Prompt>
Extract every line below that contains the word "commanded".

Data to process>
════════════════

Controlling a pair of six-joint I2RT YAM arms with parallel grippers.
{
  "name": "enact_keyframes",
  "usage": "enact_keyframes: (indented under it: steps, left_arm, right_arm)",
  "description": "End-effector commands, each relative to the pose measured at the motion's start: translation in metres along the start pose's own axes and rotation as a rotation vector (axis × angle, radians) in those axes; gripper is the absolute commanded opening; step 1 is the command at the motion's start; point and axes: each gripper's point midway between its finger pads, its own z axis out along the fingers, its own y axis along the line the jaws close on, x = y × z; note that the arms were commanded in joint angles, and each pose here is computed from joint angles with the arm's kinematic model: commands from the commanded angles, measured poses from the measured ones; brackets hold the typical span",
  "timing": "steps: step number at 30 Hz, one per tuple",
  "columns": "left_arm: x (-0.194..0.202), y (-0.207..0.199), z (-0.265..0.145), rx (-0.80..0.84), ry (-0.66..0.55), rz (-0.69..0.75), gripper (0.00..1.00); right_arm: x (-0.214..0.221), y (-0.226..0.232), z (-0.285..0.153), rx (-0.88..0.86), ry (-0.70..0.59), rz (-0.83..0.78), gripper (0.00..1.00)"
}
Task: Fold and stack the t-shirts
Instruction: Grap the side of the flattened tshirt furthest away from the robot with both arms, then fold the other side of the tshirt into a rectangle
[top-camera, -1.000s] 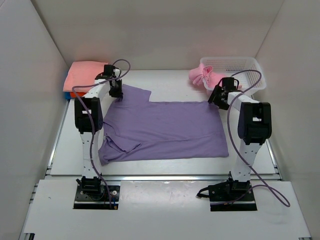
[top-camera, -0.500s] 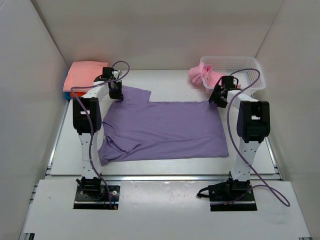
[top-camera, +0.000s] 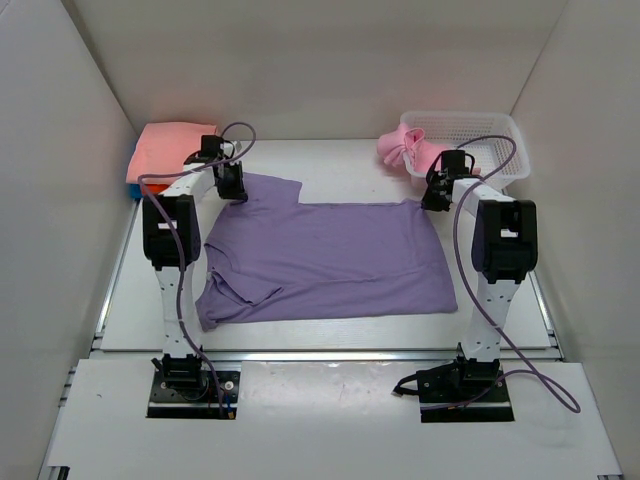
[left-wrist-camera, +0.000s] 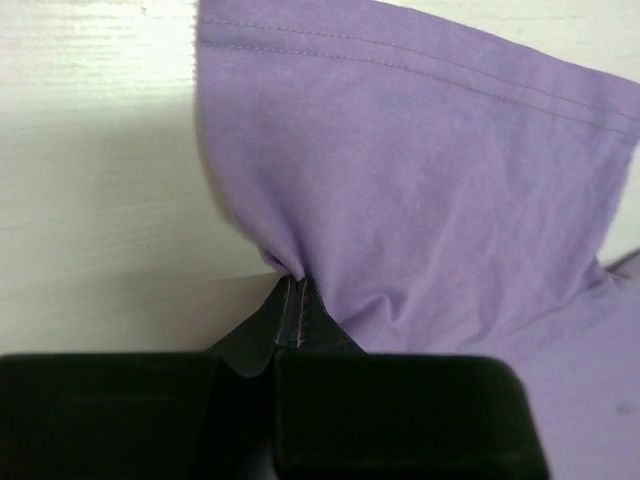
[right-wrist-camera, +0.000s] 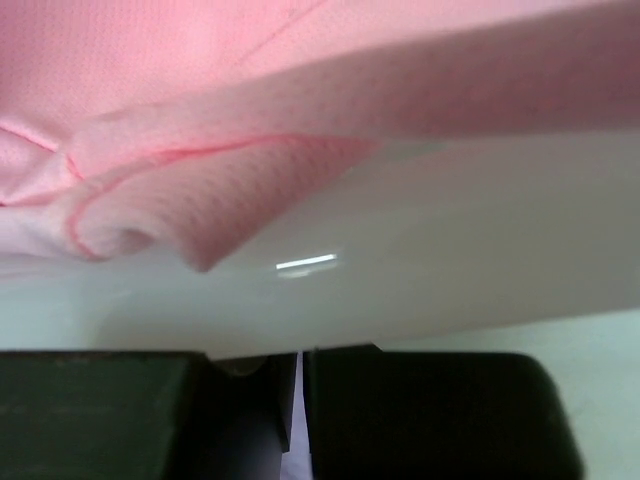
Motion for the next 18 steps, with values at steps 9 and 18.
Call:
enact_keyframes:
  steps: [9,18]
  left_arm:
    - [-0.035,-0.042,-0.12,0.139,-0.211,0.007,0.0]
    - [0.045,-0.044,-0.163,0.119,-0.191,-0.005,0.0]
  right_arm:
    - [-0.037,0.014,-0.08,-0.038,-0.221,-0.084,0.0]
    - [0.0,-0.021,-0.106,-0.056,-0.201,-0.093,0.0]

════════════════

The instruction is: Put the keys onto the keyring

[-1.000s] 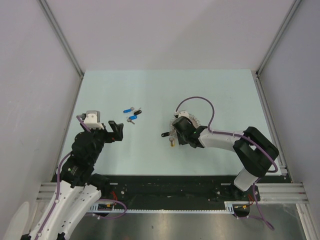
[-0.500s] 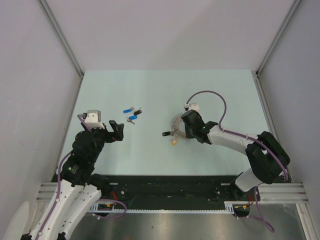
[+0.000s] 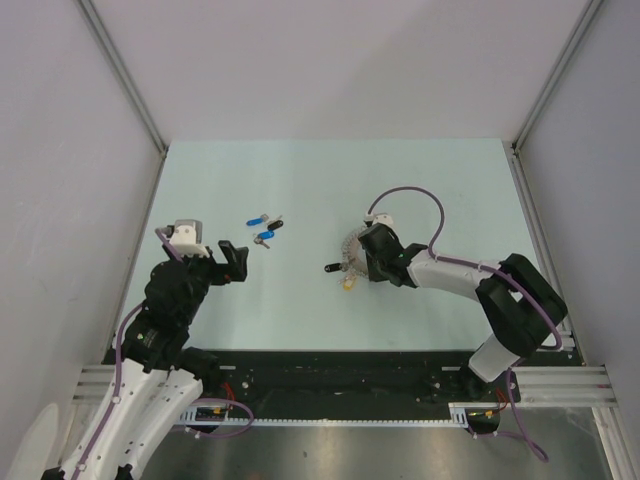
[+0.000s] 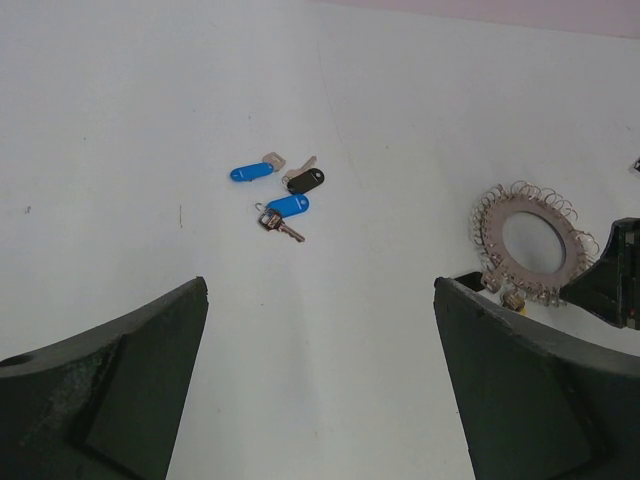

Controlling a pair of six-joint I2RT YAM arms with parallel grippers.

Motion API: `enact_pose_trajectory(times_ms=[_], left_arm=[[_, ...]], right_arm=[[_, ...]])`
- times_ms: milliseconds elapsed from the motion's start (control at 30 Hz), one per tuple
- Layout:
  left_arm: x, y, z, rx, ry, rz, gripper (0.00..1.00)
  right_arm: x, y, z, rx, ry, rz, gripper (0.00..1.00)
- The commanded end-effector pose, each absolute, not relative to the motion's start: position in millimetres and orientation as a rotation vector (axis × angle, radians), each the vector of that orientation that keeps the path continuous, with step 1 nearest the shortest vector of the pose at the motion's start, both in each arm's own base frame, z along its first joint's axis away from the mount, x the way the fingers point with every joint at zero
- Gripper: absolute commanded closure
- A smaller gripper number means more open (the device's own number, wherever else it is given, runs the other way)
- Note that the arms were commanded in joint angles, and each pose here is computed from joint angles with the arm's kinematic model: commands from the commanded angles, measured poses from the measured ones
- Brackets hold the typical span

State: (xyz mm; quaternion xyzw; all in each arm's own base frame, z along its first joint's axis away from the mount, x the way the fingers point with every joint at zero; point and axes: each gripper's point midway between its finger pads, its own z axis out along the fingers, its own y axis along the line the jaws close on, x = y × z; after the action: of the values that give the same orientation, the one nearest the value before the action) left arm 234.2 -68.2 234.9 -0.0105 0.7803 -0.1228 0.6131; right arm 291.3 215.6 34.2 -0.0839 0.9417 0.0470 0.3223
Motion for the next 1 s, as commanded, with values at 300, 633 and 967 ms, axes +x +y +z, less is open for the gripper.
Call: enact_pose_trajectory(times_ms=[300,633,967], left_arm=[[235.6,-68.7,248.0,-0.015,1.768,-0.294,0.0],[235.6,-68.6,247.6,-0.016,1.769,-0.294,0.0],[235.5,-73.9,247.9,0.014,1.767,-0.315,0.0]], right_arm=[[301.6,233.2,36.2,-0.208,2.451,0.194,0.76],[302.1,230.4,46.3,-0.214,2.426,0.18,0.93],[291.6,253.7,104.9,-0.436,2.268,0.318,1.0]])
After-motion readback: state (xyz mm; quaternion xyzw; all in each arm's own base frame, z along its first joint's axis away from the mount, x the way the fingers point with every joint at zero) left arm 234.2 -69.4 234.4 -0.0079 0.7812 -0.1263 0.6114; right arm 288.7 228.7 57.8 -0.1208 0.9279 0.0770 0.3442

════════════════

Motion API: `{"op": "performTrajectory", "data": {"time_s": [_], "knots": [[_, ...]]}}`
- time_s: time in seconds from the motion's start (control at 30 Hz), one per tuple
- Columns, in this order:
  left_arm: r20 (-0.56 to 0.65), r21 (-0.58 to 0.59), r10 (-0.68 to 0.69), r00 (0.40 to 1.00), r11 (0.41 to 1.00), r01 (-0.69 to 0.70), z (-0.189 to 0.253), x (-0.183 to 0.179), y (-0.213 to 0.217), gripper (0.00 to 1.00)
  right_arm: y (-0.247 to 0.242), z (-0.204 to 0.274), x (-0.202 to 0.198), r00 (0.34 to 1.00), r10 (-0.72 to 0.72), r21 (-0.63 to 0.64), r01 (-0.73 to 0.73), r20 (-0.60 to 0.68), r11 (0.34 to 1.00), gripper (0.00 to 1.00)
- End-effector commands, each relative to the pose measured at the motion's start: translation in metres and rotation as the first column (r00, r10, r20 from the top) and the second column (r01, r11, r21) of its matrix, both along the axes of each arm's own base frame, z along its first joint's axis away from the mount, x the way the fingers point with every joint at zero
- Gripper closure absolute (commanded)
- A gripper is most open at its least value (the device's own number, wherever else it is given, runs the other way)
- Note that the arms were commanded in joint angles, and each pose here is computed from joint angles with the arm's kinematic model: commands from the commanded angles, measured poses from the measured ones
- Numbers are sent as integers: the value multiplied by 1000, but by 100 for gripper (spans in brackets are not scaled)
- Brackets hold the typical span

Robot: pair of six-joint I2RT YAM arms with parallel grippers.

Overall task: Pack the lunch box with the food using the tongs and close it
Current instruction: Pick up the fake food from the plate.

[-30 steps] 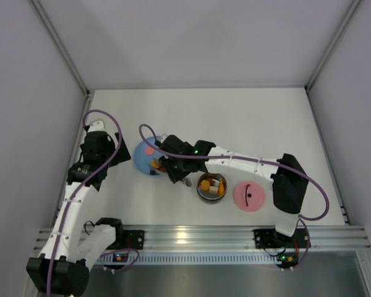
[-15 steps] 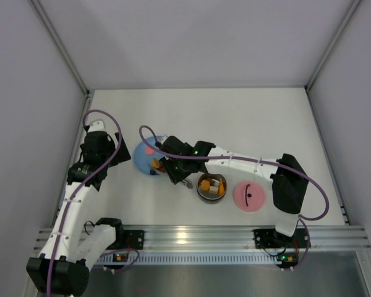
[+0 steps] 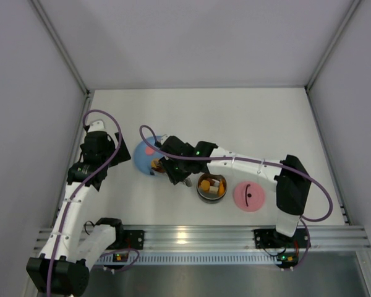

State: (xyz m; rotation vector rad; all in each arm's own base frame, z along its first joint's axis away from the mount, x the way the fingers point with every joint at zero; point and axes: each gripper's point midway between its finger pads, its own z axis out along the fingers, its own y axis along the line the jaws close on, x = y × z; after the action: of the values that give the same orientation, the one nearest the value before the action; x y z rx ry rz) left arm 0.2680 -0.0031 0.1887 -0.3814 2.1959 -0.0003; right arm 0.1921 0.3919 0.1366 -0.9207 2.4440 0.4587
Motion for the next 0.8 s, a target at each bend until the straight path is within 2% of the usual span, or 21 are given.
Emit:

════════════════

Result of the task>
  "description": "End-effector commands, each relative to the pose measured at the motion's start: translation in metres along the start pose's own axes and rotation as a rotation vector (axis × angle, radians) in those axes; gripper is the absolute commanded opening; step 1 is the command at the motion's start; point and axes: each gripper's point midway between its finger pads, its own z axis out along the fingers, its own y axis along the line the jaws close on, x = y × z; note that the arms were commanded in joint angles, and each pose here is computed from joint angles with the arm's kinematic model: commands from the commanded angles, measured poses from the measured ones; brackets hold the typical span",
- The commanded end-effector pose, each absolute, not relative to the motion's start: position in millimetres and orientation as a rotation vector (axis × angle, radians), each the vector of that orientation that keeps the path continuous, with step 1 nearest the shortest vector of the pose at the motion's start, both in each arm's own base frame, z along its first joint's axis away from the mount, x the way the fingers point with every joint at zero
- Gripper: absolute commanded closure
- Note that the arms were commanded in joint angles, and each pose here is computed from joint angles with the arm's kinematic model: commands from the commanded angles, measured poses from the measured ones
Motion for the next 1 s, as commanded, with values at 300, 633 and 967 ms, axes +x +y +z, less is open for the gripper.
- Gripper closure absolute (commanded)
- Note that the arms were commanded in joint angles, and each pose here is computed from joint angles with the arm's kinematic model: commands from the commanded angles, measured poses from the measured ones

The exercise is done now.